Longtemps restera en moi gravé ce soir d’été 2018 où pour la première fois, j’entendis les premiers titres de Double Negative. Ce triptyque sombre, fragile et bouleversant qui lançait sans compromis, sans détour, le fil conducteur de votre nouvel album.
Je vous ai aimé durant de longues années et puis, ces derniers temps, mon désamour pour votre musique récente s’était lentement installé. Ce n’était pas mauvais, mais le frisson n’était plus garanti, ou par épisodes, par instants.
Et puis, j’ai écouté votre Double Negative. Je suis resté bouche bée, béat, et béant d’un manque tout à coup comblé. La première écoute fut une décharge électrique. J’ai eu du mal à en croire mes oreilles. L’inconfort de cette découverte s’estompa en quelques minutes et j’ai trouvé en votre nouveau paysage, l’ensemble des éléments qui compose mon pays intérieur. Qu’est-ce que c’était beau ! Tout ce soleil noir et brûlant, cette fin du monde éteint sous les cendres, cette chambre frigorifique où la lumière du jour peine à percer, s’étiraient devant moi comme une mer de poussière, une tempête de mer en pleine accalmie. Pardon, je perds le fil…

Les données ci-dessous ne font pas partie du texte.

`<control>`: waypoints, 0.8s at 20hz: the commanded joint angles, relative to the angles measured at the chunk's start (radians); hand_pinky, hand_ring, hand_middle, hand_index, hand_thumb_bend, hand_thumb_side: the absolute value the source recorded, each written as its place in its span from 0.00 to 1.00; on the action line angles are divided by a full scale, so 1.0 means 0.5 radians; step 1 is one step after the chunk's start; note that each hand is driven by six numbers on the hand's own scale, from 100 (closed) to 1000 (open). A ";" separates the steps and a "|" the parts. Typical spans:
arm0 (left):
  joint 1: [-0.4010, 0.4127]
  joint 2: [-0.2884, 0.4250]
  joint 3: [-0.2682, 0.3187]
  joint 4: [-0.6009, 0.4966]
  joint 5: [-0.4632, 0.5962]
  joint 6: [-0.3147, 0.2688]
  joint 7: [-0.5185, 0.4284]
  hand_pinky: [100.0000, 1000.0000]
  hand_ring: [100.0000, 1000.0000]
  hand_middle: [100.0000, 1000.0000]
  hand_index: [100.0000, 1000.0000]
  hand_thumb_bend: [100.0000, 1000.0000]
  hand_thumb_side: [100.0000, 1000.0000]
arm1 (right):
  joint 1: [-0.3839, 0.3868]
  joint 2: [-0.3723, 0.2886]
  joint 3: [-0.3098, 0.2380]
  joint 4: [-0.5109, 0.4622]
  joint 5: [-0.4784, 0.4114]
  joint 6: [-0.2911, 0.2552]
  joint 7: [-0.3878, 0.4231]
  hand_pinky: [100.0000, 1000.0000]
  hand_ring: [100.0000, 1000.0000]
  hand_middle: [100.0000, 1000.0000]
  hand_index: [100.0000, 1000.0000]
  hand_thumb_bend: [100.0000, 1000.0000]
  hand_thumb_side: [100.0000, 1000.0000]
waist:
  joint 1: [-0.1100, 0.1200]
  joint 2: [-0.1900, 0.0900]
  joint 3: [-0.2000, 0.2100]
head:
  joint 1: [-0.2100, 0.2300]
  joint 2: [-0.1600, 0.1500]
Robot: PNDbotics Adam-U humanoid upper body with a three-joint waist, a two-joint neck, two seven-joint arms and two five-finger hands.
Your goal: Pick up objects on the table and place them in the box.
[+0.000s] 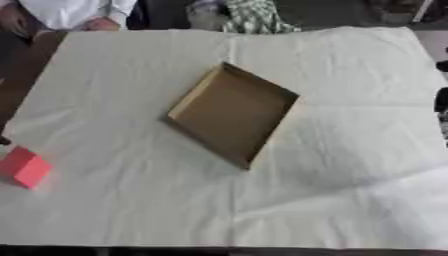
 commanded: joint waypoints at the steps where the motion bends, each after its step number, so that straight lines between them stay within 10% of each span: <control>1: -0.057 0.033 0.006 0.014 0.017 -0.022 0.014 0.69 0.79 0.79 0.90 0.47 0.00 | -0.018 -0.019 -0.008 -0.030 -0.015 -0.001 0.010 0.87 0.79 0.84 0.79 0.00 0.86 | 0.002 -0.017 -0.004 | 0.008 0.001; 16: -0.266 -0.076 -0.086 0.252 -0.050 -0.106 -0.148 0.69 0.79 0.78 0.88 0.45 0.00 | -0.035 0.007 0.000 -0.030 -0.029 0.001 0.024 0.87 0.78 0.84 0.79 0.00 0.86 | 0.007 0.001 -0.035 | 0.022 0.001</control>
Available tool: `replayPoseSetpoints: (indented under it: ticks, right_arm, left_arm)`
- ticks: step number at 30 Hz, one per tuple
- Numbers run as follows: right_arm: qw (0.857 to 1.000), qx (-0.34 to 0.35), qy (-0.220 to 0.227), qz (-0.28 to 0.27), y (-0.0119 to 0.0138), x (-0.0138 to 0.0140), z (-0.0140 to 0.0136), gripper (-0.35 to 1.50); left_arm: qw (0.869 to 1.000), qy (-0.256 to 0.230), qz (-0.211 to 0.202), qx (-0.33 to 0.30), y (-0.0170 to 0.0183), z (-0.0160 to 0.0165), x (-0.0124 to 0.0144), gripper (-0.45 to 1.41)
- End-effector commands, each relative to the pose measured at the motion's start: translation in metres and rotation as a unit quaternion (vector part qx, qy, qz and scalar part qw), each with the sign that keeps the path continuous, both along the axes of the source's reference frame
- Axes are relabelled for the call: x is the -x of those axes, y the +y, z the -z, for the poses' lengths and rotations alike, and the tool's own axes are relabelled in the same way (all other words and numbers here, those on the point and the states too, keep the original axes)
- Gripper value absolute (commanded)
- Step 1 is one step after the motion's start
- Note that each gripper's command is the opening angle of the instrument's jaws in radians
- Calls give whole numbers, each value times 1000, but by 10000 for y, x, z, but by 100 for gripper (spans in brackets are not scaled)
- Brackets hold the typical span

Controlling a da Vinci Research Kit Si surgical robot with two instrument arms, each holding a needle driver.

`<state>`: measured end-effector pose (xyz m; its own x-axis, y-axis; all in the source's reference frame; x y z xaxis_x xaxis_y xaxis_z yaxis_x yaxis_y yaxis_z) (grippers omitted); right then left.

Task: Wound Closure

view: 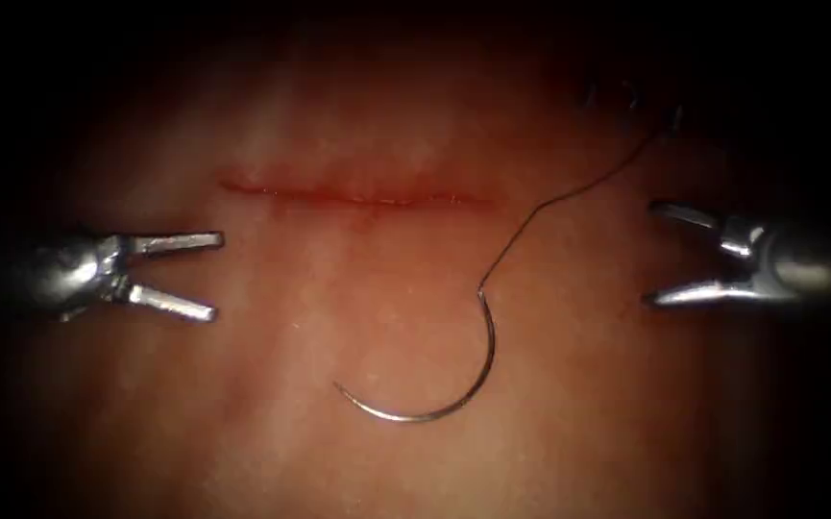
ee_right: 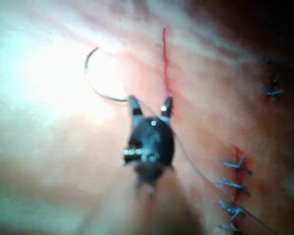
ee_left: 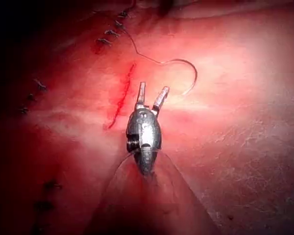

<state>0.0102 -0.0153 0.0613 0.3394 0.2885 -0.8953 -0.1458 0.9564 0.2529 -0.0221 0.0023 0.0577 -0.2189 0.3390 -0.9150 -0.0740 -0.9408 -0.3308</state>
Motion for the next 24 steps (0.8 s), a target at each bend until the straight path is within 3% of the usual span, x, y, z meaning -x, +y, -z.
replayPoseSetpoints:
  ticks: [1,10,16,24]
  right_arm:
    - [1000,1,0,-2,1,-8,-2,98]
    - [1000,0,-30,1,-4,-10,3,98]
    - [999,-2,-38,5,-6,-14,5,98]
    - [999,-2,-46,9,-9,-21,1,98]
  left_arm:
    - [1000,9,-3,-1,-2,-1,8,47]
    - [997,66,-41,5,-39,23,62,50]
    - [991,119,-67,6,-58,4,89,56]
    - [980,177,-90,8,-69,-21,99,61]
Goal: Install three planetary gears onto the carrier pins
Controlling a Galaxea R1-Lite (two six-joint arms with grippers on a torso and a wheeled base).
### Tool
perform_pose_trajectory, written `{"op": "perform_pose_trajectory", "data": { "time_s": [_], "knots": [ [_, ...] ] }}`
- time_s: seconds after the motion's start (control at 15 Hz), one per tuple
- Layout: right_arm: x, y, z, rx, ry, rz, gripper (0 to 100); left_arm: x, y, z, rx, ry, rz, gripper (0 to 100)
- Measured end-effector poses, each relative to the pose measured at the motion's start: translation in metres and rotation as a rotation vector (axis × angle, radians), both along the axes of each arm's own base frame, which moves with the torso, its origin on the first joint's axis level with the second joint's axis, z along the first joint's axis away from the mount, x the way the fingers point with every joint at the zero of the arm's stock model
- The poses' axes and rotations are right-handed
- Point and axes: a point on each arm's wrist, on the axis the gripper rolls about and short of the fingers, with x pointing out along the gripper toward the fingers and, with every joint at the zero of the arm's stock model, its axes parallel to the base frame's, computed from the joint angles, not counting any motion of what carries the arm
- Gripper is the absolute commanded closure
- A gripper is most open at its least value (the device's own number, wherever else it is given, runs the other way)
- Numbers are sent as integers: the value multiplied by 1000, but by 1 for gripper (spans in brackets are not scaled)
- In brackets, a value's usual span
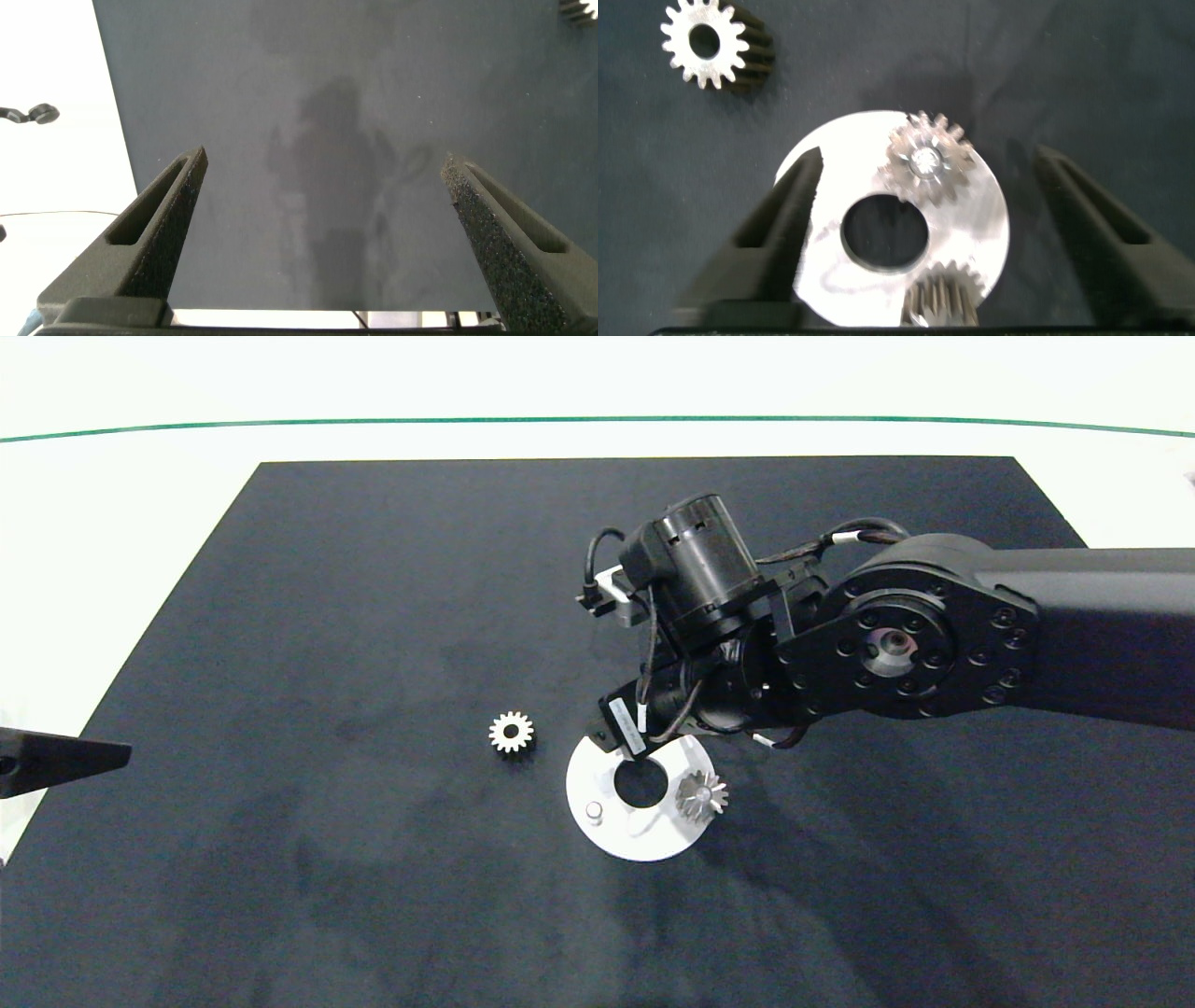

Il faut dire qu’à malmener mon sens giratoire à grands renforts d’envolées, de chamades sous l’épiderme, d’ossatures écartelées, j’ai fini par sentir ma tête tourner. Derrière vos chansons les plus bouleversantes depuis au moins quinze ans se cache une forêt d’effets qui posent une chape de plomb sur la lumière. Excessive et débordante, elle est rapidement devenue pour moi l’évidente composante essentielle à votre respiration au long souffle. Vous m’avez coupé ce souffle, d’abord par cette sensation indescriptible d’être en apnée durant 48 minutes, alors que chaque morceau chahute l’autre en lui rentrant dedans, puis cette expiration qui vous offre une délivrance salutaire. Vous avez créé ce poumon artificiel et addictif qui est pour moi vital lorsque j’écoute une musique. Vous avez rempli ce besoin primaire de me sentir aspiré lorsque j’écoute un disque.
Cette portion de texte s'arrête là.